Data Science In a Nutshell

Data science is not rocket science. Although a data scientist needs to have many skills in different areas, you do not need to be an omniscient unicorn to take advantage of some parts of data science.

Definition of Data Science

“Data science is an interdisciplinary field about processes and systems to extract knowledge or insights from data in various forms, either structured or unstructured, which is a continuation of some of the data analysis fields such as statistics, data mining, and predictive analytics, similar to Knowledge Discovery in Databases.” – Wikipedia

“The science of dealing with data, once they have been established, while the relation of the data to what they represent is delegated to other fields and sciences.” – Peter Naur

“By ‘Data Science’ we mean almost everything that has something to do with data: Collecting, analyzing, modeling…” – The Journal of Data Science

1. Use experiments and A/B tests when possible.

You make many decisions each day.

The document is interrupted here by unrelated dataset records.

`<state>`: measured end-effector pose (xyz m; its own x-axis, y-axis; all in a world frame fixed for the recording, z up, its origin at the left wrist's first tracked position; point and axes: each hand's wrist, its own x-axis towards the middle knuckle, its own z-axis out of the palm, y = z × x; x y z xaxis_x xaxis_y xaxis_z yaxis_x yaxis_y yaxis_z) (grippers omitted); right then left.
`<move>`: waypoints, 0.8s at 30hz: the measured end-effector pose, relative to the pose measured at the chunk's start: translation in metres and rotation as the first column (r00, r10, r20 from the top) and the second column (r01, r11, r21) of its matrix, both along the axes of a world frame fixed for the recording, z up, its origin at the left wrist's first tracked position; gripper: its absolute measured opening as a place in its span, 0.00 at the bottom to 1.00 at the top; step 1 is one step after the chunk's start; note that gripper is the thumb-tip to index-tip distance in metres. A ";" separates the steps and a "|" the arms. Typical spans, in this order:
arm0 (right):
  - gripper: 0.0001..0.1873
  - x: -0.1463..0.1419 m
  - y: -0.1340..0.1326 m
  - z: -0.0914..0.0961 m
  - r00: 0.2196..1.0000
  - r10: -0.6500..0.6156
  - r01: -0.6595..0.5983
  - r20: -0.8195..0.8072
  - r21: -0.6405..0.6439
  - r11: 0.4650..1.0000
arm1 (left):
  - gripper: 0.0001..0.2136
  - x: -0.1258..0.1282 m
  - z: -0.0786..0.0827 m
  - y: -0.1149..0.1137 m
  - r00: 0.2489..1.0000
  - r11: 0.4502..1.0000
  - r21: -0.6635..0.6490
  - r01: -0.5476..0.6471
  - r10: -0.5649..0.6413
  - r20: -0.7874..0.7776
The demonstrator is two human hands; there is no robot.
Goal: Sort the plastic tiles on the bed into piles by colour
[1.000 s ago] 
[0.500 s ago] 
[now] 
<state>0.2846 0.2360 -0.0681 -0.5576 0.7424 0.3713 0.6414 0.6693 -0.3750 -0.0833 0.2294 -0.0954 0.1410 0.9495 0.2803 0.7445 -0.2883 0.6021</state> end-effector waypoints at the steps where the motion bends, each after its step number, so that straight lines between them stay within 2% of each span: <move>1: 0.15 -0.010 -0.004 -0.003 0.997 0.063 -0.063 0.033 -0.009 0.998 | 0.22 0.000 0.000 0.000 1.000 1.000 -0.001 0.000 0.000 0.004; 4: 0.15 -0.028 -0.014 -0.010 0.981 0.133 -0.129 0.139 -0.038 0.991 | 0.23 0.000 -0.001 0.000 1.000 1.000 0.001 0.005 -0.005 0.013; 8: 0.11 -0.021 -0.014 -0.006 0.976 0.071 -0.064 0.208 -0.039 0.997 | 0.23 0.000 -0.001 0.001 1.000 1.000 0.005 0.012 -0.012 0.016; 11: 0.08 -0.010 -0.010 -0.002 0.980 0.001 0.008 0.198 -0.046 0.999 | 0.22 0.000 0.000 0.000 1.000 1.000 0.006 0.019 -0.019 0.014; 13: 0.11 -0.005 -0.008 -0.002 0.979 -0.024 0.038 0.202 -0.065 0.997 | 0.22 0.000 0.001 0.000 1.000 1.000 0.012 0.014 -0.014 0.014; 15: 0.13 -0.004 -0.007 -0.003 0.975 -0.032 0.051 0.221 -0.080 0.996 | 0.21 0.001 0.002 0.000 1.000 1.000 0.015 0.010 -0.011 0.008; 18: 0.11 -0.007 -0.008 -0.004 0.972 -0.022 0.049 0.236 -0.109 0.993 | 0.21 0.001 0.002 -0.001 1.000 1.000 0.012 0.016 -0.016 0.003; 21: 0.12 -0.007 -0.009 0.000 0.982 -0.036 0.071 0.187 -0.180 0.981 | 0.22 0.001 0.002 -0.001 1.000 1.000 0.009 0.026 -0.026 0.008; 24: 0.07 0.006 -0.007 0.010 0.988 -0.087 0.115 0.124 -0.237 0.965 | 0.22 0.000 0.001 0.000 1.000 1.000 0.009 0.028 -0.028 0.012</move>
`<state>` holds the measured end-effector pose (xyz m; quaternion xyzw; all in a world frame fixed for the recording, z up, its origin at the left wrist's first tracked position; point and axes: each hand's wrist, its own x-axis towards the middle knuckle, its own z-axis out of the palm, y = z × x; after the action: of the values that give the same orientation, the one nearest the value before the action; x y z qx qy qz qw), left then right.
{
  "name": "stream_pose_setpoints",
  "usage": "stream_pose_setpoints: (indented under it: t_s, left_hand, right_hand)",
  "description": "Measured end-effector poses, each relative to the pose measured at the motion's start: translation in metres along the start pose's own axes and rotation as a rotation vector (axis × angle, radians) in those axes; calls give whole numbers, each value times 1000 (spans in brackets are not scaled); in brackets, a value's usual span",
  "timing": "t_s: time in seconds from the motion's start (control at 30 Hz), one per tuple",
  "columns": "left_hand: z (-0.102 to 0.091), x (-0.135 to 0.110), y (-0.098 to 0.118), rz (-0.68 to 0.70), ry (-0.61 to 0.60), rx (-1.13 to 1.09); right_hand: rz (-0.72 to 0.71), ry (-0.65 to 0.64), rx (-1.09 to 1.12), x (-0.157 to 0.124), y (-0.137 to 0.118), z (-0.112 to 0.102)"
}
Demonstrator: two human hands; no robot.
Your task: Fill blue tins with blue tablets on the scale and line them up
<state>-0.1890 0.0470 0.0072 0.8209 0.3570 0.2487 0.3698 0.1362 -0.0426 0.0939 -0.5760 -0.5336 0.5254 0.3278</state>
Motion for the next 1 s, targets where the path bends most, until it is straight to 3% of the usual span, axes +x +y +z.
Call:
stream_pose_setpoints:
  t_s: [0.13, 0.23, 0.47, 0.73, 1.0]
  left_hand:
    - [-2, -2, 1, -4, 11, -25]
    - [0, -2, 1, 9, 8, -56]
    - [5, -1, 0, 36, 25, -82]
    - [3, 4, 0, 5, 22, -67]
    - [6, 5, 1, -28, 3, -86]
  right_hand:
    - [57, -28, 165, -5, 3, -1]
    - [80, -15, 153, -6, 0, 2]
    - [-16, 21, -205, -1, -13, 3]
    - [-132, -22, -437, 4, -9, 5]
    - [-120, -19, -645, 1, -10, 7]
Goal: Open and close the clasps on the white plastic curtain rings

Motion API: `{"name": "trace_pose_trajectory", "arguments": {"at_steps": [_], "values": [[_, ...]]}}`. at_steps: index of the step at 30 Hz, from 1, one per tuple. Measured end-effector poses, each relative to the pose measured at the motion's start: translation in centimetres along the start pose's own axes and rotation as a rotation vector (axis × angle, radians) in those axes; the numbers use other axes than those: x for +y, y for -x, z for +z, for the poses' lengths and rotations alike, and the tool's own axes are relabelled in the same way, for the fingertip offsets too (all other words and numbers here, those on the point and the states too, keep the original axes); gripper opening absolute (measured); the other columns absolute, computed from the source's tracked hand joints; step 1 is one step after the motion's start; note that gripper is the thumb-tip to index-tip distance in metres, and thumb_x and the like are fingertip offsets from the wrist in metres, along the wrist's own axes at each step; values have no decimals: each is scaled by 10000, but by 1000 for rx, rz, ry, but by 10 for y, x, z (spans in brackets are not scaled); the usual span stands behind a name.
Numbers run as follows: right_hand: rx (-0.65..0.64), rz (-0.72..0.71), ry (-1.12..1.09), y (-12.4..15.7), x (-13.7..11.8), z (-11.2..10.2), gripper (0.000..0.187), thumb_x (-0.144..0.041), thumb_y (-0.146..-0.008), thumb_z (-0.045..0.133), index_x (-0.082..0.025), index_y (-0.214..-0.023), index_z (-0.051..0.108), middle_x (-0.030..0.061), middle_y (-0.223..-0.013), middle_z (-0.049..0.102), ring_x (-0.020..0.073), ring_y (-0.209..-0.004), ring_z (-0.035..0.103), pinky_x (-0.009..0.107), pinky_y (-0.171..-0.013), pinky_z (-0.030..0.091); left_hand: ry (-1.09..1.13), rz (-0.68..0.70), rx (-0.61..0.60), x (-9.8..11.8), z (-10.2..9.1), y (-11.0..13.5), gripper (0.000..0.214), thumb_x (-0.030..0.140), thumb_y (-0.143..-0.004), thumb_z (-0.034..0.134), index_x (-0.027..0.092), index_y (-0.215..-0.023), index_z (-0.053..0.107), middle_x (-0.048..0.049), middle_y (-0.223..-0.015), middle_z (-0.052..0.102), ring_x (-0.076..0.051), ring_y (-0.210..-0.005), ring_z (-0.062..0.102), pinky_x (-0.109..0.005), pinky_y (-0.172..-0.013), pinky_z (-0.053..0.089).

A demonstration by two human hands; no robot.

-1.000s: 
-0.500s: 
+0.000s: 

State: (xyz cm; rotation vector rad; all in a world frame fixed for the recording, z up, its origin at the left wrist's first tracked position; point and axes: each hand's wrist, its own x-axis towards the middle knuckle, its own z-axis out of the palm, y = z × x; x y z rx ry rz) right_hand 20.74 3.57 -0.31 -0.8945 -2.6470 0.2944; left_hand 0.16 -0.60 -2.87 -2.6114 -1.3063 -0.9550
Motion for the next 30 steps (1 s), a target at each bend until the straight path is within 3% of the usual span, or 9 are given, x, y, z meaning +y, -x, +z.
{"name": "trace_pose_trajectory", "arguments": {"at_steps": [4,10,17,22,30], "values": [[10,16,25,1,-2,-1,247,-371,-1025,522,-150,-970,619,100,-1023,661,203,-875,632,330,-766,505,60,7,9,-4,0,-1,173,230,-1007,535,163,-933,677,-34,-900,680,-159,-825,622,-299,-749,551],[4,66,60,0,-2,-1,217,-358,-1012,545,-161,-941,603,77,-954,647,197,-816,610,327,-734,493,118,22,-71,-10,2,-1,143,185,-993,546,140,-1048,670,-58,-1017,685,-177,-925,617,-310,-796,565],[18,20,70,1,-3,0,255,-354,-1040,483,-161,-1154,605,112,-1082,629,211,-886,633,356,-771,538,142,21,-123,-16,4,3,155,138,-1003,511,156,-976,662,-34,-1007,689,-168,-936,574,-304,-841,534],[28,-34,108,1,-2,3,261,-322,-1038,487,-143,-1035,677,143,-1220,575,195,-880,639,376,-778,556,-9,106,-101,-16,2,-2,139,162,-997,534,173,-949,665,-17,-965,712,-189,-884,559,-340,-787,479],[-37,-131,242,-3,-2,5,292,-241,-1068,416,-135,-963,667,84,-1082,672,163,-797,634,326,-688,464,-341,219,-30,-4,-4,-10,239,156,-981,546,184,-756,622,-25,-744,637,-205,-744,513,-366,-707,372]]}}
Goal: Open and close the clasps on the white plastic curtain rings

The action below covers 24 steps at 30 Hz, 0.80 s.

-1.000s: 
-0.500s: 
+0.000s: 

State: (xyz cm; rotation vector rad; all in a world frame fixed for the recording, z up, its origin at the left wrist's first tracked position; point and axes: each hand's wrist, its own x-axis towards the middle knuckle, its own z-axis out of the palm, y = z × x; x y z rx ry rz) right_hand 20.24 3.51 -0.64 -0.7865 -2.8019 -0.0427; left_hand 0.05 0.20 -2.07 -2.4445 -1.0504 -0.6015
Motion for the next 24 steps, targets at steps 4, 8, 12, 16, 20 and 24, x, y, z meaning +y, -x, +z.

The effect of these decisions could cost you money. If you want to make the best decision, you had better take A/B test results into account.

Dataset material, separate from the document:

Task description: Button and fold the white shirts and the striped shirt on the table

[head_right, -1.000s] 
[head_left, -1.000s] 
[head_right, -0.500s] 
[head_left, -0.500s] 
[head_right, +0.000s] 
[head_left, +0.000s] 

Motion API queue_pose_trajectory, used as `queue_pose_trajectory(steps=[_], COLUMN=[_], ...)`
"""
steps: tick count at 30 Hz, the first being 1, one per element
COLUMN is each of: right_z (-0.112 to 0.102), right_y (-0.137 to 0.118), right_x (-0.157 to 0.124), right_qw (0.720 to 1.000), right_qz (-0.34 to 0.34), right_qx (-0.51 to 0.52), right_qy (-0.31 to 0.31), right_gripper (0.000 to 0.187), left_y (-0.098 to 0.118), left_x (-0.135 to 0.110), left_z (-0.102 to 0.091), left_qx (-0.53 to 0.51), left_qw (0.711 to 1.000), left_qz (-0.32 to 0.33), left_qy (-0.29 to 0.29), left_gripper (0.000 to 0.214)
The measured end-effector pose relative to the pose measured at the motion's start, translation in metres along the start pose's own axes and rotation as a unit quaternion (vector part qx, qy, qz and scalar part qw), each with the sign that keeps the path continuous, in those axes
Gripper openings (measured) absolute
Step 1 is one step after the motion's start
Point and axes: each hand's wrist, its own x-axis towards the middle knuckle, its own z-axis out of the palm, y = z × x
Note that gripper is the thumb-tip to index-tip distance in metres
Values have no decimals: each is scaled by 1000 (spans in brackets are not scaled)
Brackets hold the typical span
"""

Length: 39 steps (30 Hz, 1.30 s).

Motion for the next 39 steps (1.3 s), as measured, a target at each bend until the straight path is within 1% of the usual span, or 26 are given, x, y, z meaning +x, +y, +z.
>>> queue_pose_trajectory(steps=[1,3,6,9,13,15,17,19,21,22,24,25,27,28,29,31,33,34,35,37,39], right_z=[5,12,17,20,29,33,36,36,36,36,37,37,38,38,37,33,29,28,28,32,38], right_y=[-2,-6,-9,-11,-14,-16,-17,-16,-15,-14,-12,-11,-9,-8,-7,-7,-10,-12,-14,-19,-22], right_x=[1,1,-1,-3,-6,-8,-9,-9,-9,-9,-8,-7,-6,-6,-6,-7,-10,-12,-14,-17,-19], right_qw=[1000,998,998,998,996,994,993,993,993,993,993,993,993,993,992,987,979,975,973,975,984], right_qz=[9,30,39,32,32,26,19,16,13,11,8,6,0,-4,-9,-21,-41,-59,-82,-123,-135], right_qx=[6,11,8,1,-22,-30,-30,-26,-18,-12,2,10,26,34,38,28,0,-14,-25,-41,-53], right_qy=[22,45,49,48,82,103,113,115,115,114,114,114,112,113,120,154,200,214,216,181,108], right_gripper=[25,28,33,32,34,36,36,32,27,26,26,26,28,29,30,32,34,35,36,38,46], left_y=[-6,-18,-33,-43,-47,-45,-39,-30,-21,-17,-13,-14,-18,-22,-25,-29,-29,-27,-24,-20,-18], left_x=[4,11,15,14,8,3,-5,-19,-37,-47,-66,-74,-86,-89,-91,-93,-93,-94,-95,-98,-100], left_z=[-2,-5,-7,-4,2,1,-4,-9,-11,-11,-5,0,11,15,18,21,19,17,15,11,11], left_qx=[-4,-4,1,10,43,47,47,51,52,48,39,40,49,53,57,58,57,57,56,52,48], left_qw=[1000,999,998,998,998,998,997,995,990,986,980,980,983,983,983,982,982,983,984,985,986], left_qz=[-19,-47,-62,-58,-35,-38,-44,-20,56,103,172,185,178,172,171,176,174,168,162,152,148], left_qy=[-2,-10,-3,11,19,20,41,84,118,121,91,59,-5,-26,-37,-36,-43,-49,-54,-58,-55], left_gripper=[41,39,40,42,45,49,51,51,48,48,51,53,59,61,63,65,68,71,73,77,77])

1. Calculate the median, not just the mean.

A common mistake is to calculate the mathematical mean instead of the median. If outliers exist in your data (and they do almost every time), then there is no point in calculating a traditional mean because it will be biased towards the outliers. In most situations, the median is a much better indicator.

1. Gather as much data as you can from your own business.

You have more data than you think. Gmail, Google Analytics, and CRM software all have functions to export data to a spreadsheet. You may have customer surveys or data from your fitness app, smart bracelet, and so on. Gather data from different sources because data storage is easy and cheap. Even if you now think that the data are unnecessary, you may realize later that you can take advantage of the historical data you stored previously.

1. Do not think that correlation is causation.

If you look at a chart or a scatterplot, you may notice a relationship between some things. This relationship can help you understand your business and helps you predict the future, but do not ever think that one causes the other. There may be a hidden reason that causes both.

1. Visualize your data.

Humans have evolved to understand visual information, not numeric. If you want yourself and others to understand the story behind the data, you must visualize it.

1. Do not listen to your intuition.

Your intuition is just the result of your neural network in your brain, which was taught a very limited amount of data, and it was historically mainly designed to survive, not to get rich.